Line filter on the word "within": copy each matching line from the entries.
Top of Listed records
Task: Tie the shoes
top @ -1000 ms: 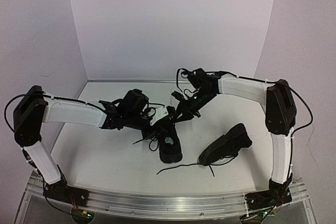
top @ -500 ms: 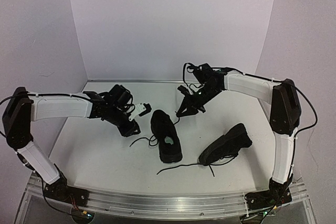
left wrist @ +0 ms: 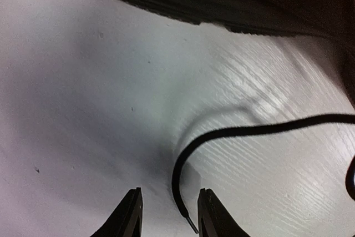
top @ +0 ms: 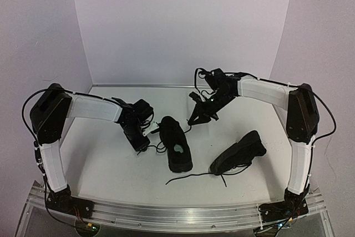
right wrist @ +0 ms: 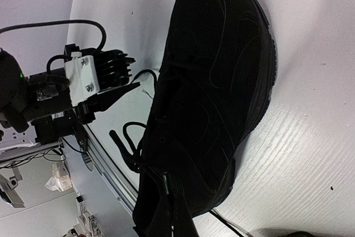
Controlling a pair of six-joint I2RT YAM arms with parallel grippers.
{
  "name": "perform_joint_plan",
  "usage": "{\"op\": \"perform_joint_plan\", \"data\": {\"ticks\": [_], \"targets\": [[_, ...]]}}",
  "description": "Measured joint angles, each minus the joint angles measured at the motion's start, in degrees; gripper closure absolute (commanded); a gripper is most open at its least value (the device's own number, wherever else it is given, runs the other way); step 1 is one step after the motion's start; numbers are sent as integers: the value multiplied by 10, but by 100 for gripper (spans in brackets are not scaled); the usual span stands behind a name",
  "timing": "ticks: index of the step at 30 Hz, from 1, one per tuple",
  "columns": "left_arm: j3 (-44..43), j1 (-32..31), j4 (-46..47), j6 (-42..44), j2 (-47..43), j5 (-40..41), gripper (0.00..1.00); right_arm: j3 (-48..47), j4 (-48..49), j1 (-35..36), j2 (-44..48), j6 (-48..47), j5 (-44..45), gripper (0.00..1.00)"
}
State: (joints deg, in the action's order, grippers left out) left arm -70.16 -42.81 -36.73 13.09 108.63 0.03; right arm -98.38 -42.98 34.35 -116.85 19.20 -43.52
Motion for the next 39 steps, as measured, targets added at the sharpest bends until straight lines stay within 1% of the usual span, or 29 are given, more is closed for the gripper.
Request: {"op": "perform_joint_plan", "data": {"ticks": [2,4,5,7,9,10,14,18,22,26,31,35,39], "targets": [[-16,0,-7,-1,19,3,67,1,0,-1,3,0,2,100],[-32,0,-20,-2,35,5,71,2,0,-3,8,1,4,100],[-40,0,-26,-4,40,6,75,4,1,-4,11,1,5,100],[-51,0,-37,-8,48,7,87,6,0,-8,17,2,6,100],[-54,-1,-46,-12,50,8,97,9,0,-13,23,2,7,100],[-54,-2,-51,-15,50,8,99,11,1,-15,26,2,8,100],[-51,-2,-57,-45,47,8,100,30,1,-30,48,2,13,100],[-24,10,-71,-115,20,23,100,69,1,-54,81,2,24,100],[-12,33,-98,-198,-35,62,100,114,0,-87,128,4,38,100],[-12,51,-121,-283,-113,105,100,163,-1,-129,191,7,56,100],[-4,65,-147,-366,-194,134,100,205,-5,-193,261,13,92,100],[23,80,-169,-420,-233,147,100,228,-18,-241,289,13,134,100],[57,89,-201,-461,-246,158,100,260,-31,-257,292,7,177,100]]}}
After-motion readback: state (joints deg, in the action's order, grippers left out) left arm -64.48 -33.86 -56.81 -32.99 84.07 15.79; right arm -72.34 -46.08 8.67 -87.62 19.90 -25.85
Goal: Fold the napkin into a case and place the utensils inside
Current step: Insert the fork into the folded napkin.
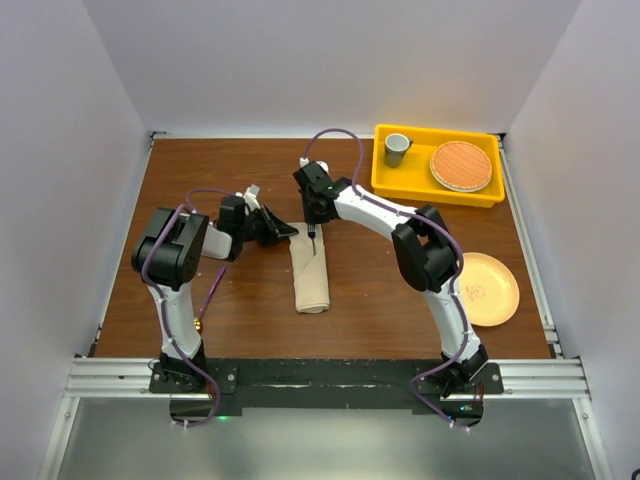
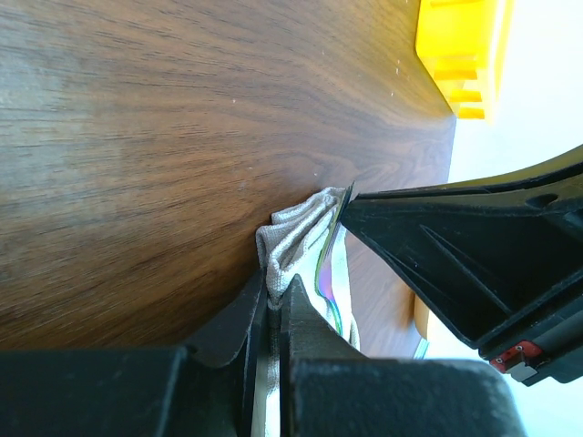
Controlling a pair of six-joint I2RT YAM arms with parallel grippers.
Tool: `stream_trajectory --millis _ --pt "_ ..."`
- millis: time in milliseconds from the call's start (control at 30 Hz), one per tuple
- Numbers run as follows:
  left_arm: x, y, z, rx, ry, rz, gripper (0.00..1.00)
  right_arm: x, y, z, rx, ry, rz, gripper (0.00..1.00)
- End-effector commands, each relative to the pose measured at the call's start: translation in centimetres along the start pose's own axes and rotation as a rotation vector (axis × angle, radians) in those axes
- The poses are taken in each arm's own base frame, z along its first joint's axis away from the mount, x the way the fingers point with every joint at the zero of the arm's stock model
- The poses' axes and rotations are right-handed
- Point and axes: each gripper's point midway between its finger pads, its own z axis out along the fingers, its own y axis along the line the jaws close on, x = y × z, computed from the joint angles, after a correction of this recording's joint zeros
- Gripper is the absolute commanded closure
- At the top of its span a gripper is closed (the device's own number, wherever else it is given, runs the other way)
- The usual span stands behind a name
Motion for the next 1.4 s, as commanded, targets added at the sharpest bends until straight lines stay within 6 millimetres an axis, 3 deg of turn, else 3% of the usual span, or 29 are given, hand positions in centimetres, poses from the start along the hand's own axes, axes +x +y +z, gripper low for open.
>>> stream_trajectory --millis 0,433,767,933,1367 --pt "-1.0 0.4 0.3 -0.005 -0.028 0.016 1.0 -0.2 -0.4 -1.7 0.002 -0.001 0.013 0.89" --pt "-1.0 0.3 0.4 -0.003 -0.03 0.017 1.0 1.3 -0.2 -2.8 -0.031 0.049 0.004 0.89" --pt "-1.0 0.3 0.4 0.0 -0.03 0.018 1.0 -3.2 0.9 -4.3 -0.06 -0.071 -0.005 0.59" --pt "-1.2 0.1 0.4 0.005 -0.032 0.018 1.0 -3.8 1.1 -3.0 -0.044 -0.08 -0.005 0.56" --pt "-1.1 0.2 0.4 0.007 -0.031 0.016 1.0 -2.8 0.7 -1.0 -0.021 -0.054 -0.006 0.56"
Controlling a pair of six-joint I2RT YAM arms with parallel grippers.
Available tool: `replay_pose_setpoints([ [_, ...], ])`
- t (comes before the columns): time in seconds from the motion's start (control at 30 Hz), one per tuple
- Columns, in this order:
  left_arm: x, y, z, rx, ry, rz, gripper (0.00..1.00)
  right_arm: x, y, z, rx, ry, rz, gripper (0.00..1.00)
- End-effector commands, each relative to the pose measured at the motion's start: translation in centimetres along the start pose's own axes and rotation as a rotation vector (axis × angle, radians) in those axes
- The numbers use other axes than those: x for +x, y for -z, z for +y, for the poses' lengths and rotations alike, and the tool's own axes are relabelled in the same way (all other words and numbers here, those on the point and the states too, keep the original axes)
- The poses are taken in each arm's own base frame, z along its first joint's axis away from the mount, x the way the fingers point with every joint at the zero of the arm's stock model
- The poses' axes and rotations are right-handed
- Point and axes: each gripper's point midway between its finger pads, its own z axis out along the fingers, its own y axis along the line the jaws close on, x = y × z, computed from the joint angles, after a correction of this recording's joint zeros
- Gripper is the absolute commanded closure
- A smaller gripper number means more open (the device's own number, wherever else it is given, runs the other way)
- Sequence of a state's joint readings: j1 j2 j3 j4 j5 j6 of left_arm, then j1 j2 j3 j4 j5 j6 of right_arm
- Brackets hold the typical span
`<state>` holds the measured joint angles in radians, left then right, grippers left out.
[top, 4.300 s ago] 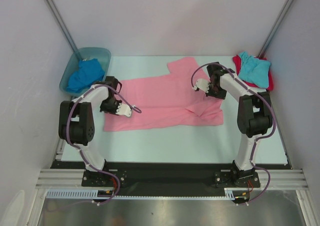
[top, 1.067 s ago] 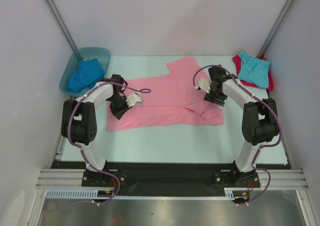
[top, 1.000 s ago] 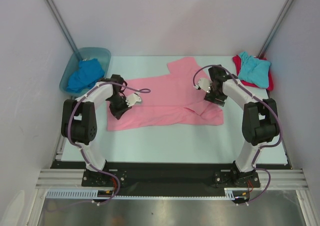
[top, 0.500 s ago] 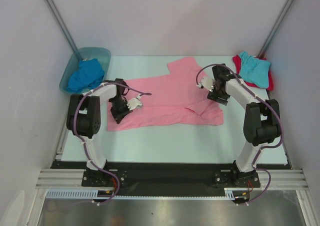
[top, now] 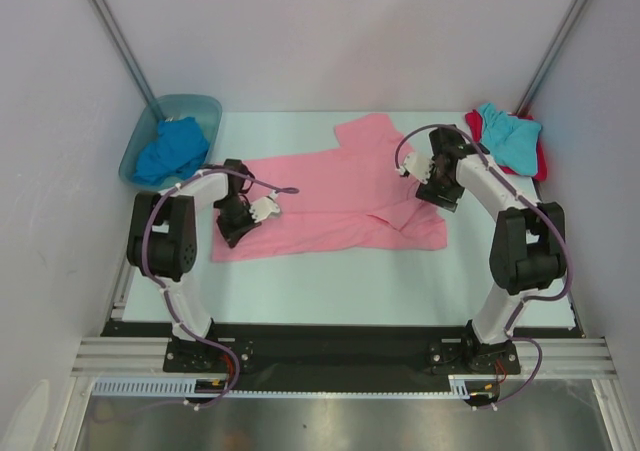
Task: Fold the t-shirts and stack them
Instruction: Fold the tshirt
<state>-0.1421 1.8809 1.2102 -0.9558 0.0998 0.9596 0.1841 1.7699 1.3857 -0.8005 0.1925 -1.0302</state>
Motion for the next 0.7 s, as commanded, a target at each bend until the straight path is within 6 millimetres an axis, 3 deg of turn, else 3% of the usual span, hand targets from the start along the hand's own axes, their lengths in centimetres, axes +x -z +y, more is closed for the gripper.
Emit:
replay_pose_setpoints([
  [0.0, 6.5, -2.6, 1.3, -0.015, 0.019, 0.220, 1.00, -1.1, 3.2, 1.5, -0.079, -0.025, -0.080, 0.32],
  [0.1, 6.8, -2.3, 1.7, -0.029, 0.019, 0.234, 1.00, -1.0, 3.4, 4.3, -0.196, -0.011, -0.082, 0.40],
  [0.2, 7.4, -2.4, 2.2, -0.039, 0.006, 0.269, 1.00, -0.9, 2.8, 7.2, -0.295, -0.018, -0.078, 0.59],
  [0.67, 6.4, -1.3, 4.0, -0.081, 0.002, 0.252, 1.00, -0.3, -0.2, 12.2, -0.397, -0.069, -0.054, 0.86],
])
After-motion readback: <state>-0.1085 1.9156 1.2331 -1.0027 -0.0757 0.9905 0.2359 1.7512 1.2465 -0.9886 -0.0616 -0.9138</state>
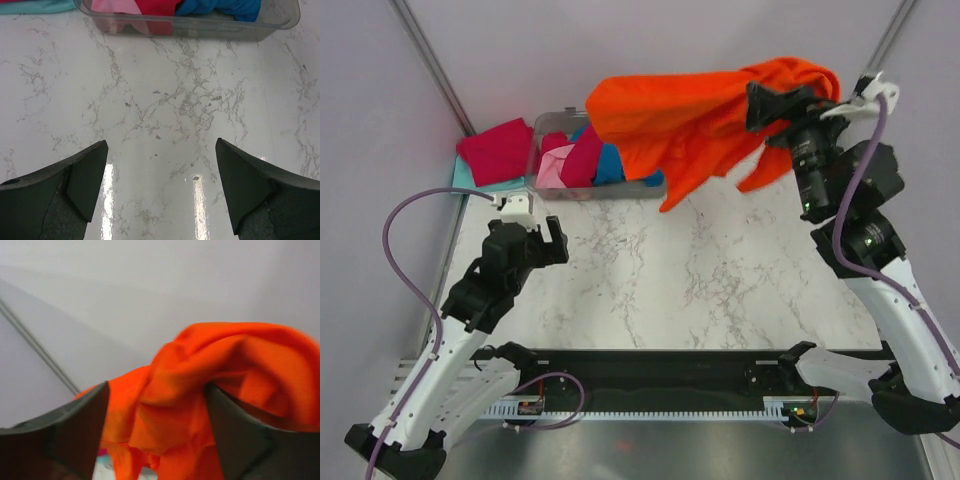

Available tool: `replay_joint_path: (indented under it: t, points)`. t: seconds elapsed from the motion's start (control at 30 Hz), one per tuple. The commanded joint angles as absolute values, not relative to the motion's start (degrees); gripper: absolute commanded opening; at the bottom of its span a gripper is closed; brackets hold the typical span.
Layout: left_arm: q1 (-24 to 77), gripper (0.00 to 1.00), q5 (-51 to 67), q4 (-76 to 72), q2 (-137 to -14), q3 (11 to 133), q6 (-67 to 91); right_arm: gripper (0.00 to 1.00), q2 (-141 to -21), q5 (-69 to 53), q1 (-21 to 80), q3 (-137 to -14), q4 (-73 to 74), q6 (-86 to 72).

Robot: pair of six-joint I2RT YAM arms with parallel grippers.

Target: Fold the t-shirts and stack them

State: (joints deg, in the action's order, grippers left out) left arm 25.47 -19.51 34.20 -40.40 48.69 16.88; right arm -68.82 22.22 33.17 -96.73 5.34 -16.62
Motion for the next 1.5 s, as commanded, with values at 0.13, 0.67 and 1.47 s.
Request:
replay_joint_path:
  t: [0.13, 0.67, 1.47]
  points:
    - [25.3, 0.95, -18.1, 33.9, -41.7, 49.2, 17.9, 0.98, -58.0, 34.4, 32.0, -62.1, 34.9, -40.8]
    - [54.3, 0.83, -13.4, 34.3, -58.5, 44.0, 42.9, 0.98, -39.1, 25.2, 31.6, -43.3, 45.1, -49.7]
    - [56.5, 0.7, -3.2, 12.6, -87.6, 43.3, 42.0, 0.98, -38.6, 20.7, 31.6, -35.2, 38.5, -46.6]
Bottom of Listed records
[Exercise answer]:
Motion for the next 39 steps, as measured, targets added at the sharpest bends until straight lines stay within 1% of the usual span, or 29 are given, more is closed for the gripper.
Motion for the next 1.4 s, as commanded, targets added at the sharpest bends until straight lines stay within 6 millimetres an axis, 3 deg of turn, else 3% of the usual span, or 29 are given, hand positions in centimetres, poses from the start along the hand's own axes, axes +x +y +z, gripper low for open.
Motion for the next 0.7 s, as commanded, a target at each bend until the straight path is within 6 millimetres an axis, 3 deg of turn, else 3% of the usual span, hand targets from the start along the hand's own axes, their lengths in centimetres, axes +x -z +y, more is closed for the gripper.

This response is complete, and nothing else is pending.